What the task requires. Among the entries below, please show each line that carries the word "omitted".

Supplied data.

****************

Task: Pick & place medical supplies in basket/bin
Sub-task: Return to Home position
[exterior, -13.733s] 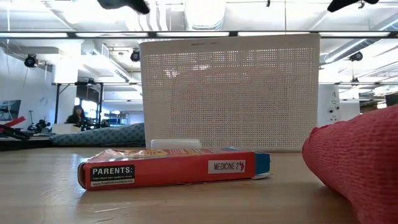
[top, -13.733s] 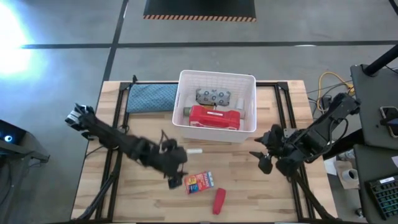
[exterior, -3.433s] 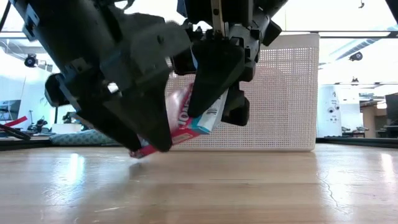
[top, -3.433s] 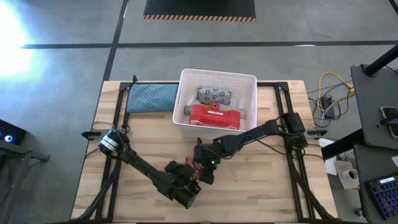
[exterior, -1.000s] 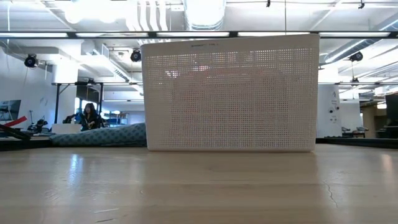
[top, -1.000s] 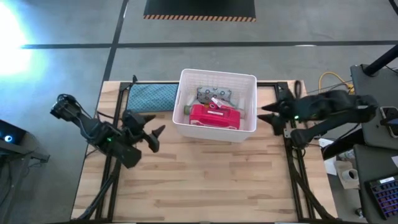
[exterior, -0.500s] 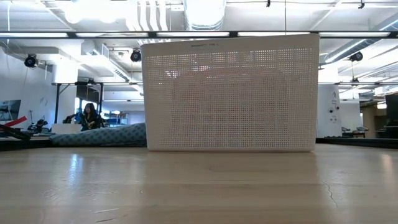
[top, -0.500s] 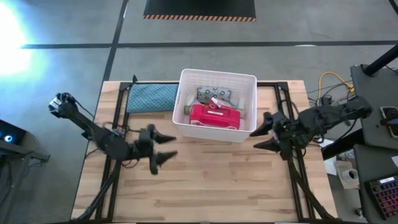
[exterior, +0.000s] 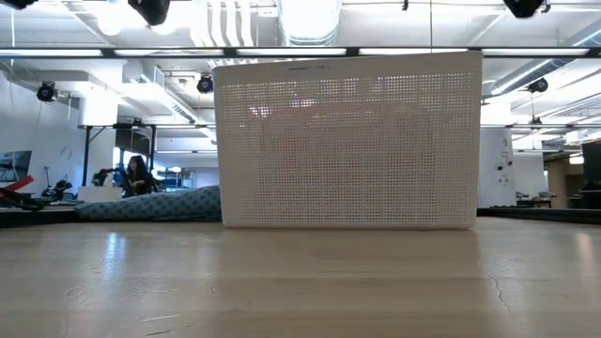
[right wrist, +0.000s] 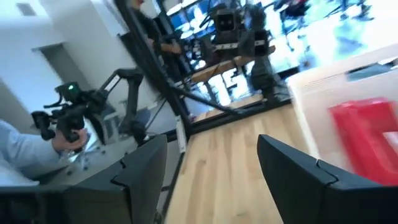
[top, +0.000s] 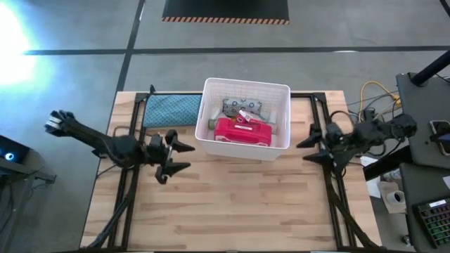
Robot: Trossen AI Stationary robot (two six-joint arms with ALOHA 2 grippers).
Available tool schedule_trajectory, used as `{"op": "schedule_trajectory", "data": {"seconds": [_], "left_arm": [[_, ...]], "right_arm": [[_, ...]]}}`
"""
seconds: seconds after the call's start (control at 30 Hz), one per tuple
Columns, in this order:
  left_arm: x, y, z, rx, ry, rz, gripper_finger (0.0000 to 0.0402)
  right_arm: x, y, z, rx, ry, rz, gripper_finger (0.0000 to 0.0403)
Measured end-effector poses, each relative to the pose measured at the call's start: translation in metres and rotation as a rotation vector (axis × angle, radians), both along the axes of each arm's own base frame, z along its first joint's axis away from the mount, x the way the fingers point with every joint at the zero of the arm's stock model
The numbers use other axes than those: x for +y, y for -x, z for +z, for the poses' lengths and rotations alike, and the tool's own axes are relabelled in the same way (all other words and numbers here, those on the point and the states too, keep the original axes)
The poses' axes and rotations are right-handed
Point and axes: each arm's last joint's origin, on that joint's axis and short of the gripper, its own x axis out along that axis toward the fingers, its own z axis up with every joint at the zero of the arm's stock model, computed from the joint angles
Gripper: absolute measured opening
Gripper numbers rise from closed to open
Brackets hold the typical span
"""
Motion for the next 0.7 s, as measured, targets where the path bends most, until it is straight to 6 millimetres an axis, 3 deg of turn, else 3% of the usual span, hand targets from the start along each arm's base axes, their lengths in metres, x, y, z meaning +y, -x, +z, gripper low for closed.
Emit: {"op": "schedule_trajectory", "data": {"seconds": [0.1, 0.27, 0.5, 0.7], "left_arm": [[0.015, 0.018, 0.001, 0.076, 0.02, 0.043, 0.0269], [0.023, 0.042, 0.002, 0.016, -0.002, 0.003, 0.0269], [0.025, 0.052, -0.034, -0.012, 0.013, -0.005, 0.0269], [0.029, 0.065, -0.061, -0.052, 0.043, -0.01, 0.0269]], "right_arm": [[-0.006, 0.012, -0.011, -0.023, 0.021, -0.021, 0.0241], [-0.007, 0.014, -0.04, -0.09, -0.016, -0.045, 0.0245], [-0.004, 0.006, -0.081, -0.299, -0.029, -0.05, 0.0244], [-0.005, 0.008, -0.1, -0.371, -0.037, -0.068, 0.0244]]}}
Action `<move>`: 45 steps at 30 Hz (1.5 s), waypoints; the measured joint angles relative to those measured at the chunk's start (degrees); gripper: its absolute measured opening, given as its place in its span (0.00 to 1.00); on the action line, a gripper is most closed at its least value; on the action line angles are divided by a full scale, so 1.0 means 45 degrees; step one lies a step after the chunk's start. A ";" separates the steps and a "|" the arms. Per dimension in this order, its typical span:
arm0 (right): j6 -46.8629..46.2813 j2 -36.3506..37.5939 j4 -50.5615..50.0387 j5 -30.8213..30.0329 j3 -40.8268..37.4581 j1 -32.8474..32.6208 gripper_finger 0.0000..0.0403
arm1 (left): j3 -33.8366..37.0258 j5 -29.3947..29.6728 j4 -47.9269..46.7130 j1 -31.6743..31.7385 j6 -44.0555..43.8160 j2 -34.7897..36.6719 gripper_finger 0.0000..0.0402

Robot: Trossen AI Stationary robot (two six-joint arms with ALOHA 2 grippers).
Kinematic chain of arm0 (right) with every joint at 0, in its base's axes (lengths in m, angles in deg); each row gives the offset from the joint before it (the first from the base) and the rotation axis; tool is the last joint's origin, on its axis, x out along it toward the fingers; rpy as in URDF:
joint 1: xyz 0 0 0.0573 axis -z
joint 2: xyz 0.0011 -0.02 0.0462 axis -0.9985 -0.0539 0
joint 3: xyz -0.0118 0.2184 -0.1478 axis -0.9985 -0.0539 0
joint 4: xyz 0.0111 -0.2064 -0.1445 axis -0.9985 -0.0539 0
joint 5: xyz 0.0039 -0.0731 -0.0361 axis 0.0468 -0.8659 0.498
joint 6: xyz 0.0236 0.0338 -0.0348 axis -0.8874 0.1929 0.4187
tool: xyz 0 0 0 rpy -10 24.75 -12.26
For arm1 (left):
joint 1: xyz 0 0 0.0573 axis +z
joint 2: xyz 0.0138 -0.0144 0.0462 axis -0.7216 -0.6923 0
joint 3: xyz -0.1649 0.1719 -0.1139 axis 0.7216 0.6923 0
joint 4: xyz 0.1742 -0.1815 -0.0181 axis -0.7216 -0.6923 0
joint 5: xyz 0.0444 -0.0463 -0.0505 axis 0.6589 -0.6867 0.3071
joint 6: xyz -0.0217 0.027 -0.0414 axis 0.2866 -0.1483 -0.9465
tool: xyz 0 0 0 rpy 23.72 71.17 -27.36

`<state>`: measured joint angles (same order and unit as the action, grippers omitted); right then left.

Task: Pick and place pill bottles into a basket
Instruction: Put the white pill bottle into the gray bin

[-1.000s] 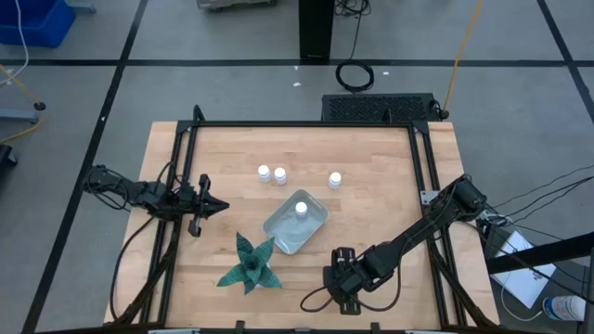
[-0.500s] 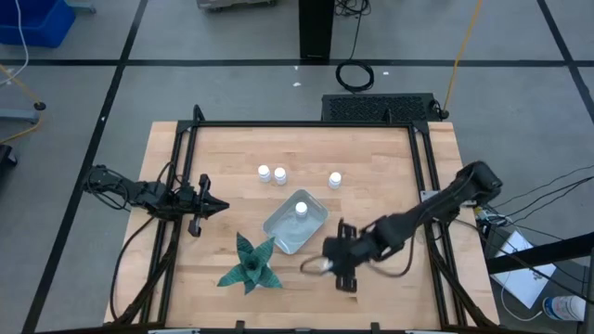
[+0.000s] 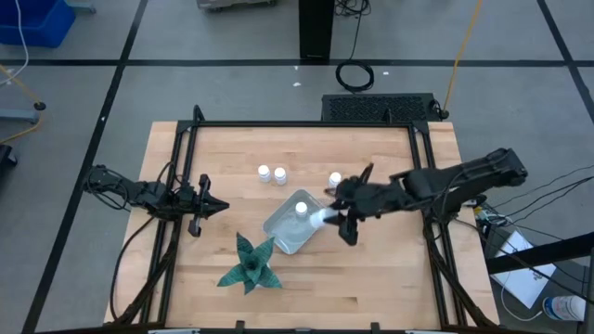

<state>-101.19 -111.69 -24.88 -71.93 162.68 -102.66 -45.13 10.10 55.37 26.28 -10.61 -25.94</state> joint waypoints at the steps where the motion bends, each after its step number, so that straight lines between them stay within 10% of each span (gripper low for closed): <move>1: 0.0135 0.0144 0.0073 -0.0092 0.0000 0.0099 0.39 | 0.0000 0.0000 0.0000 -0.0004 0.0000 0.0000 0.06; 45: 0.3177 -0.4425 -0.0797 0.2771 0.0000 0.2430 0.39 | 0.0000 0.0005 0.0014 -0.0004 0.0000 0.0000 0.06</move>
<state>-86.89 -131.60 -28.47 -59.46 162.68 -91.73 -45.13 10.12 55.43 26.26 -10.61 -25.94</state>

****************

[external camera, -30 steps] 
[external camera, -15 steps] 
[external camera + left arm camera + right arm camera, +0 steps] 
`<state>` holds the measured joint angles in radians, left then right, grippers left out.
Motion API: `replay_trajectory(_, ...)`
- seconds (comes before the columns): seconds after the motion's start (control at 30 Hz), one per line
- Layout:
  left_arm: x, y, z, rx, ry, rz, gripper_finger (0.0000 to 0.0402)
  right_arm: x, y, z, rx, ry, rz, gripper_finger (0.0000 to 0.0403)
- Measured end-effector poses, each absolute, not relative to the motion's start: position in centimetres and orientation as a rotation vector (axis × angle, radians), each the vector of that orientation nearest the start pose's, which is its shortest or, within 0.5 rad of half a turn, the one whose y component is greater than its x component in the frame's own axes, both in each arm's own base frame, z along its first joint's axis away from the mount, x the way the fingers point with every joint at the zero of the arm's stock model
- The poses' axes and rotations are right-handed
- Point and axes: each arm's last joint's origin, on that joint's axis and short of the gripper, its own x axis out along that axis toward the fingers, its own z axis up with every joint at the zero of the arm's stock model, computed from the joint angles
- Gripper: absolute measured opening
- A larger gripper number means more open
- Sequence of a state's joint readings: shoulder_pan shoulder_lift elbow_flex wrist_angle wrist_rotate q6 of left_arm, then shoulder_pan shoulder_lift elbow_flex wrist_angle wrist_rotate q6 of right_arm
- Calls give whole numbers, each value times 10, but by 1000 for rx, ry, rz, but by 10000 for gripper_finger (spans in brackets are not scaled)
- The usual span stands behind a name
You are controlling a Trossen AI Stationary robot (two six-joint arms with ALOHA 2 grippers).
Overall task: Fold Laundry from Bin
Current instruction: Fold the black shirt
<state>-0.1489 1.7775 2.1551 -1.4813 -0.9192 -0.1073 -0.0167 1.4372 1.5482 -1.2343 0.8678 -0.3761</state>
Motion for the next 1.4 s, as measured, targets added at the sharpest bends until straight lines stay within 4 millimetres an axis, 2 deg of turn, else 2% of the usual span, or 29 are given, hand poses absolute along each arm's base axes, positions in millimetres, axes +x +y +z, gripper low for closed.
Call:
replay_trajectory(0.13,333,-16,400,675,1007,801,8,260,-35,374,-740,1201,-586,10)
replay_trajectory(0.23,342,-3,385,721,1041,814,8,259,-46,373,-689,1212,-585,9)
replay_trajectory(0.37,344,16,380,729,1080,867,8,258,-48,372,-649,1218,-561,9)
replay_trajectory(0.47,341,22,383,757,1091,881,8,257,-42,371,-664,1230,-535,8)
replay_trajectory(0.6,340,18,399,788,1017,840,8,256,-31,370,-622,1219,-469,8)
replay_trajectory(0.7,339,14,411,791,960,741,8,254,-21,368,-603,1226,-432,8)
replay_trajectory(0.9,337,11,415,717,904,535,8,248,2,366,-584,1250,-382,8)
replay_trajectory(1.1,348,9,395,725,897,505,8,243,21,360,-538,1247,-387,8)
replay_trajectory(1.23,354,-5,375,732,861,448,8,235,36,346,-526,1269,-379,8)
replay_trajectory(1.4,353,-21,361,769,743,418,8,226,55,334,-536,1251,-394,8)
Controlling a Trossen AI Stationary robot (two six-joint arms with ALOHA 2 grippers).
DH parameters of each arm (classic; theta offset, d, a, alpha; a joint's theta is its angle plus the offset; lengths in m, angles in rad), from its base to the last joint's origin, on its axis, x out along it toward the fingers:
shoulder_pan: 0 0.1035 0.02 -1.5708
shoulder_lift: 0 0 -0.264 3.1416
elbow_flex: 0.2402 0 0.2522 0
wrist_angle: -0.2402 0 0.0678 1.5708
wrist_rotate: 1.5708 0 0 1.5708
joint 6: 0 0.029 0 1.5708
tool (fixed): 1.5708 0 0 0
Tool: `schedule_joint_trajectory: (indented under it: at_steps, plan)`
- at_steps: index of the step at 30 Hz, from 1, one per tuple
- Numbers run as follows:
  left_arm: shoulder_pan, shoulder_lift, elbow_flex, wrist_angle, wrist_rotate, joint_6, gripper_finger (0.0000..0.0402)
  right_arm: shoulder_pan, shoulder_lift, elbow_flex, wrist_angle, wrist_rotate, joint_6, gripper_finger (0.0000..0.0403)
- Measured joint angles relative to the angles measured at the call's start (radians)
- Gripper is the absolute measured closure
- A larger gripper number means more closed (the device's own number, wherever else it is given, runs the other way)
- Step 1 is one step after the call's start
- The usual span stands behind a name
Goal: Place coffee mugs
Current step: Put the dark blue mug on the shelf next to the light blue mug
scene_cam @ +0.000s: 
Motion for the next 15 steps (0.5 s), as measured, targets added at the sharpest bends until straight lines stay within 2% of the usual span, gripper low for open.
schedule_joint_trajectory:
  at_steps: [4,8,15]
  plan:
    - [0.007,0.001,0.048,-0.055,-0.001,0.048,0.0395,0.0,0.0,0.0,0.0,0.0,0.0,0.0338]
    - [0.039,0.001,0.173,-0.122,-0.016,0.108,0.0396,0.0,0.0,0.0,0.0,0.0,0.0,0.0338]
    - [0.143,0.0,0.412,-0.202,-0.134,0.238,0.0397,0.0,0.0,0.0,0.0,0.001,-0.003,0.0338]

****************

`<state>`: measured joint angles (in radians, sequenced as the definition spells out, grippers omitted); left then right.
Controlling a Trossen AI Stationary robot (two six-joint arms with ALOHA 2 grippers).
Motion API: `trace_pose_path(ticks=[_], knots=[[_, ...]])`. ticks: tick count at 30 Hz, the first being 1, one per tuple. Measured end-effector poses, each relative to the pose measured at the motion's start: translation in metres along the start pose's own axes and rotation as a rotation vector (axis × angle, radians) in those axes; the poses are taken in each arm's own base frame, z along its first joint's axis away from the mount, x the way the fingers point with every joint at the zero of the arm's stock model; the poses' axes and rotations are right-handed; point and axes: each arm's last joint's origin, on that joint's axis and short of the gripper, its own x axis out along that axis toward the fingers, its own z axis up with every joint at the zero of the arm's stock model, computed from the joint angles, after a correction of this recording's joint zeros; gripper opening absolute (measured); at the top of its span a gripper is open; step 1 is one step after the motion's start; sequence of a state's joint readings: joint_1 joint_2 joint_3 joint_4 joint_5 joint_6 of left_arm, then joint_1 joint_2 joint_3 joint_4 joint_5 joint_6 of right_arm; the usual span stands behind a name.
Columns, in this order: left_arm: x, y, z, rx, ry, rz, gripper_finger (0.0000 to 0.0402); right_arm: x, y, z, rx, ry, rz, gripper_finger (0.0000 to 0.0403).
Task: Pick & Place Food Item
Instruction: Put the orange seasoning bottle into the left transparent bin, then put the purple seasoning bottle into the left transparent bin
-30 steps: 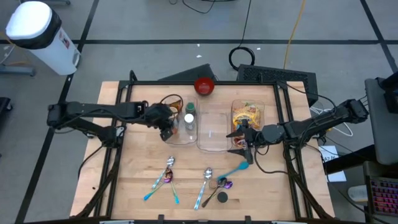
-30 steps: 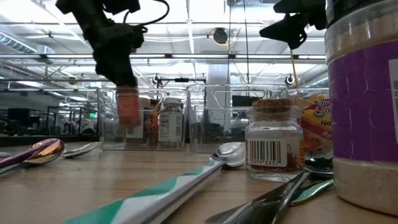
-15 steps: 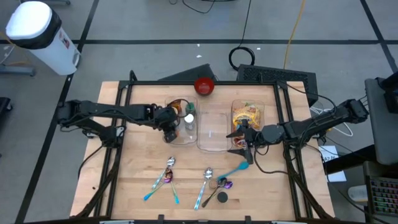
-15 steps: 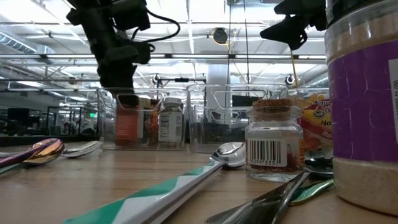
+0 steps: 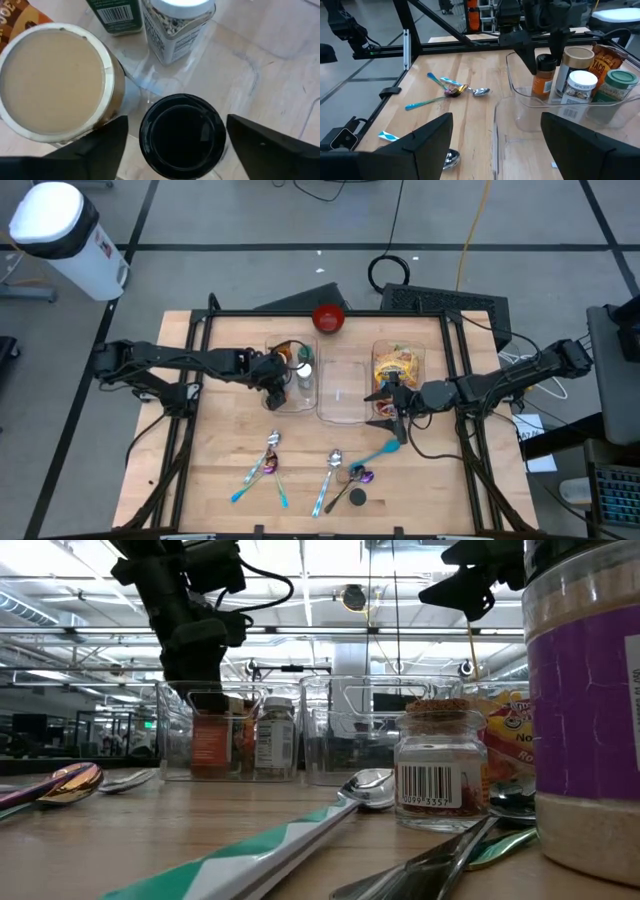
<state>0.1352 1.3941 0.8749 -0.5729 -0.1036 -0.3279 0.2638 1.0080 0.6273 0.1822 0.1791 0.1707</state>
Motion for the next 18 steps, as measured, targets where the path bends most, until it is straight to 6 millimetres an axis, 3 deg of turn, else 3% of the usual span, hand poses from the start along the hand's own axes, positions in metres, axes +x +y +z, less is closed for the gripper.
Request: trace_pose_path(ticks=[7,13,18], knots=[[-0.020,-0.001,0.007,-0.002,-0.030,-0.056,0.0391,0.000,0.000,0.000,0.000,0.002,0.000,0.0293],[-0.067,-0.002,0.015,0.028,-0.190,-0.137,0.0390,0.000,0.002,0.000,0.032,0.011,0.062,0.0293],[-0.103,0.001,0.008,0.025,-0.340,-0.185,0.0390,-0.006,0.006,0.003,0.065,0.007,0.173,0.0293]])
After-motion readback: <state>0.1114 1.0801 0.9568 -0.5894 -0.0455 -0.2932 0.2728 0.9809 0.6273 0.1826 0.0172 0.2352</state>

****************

Solution to this problem.
`<state>`: measured joint angles (same order and unit as the action, grippers omitted); right then left.
`<state>`: measured joint angles (in radians, sequenced as the definition spells out, grippers omitted); left then right.

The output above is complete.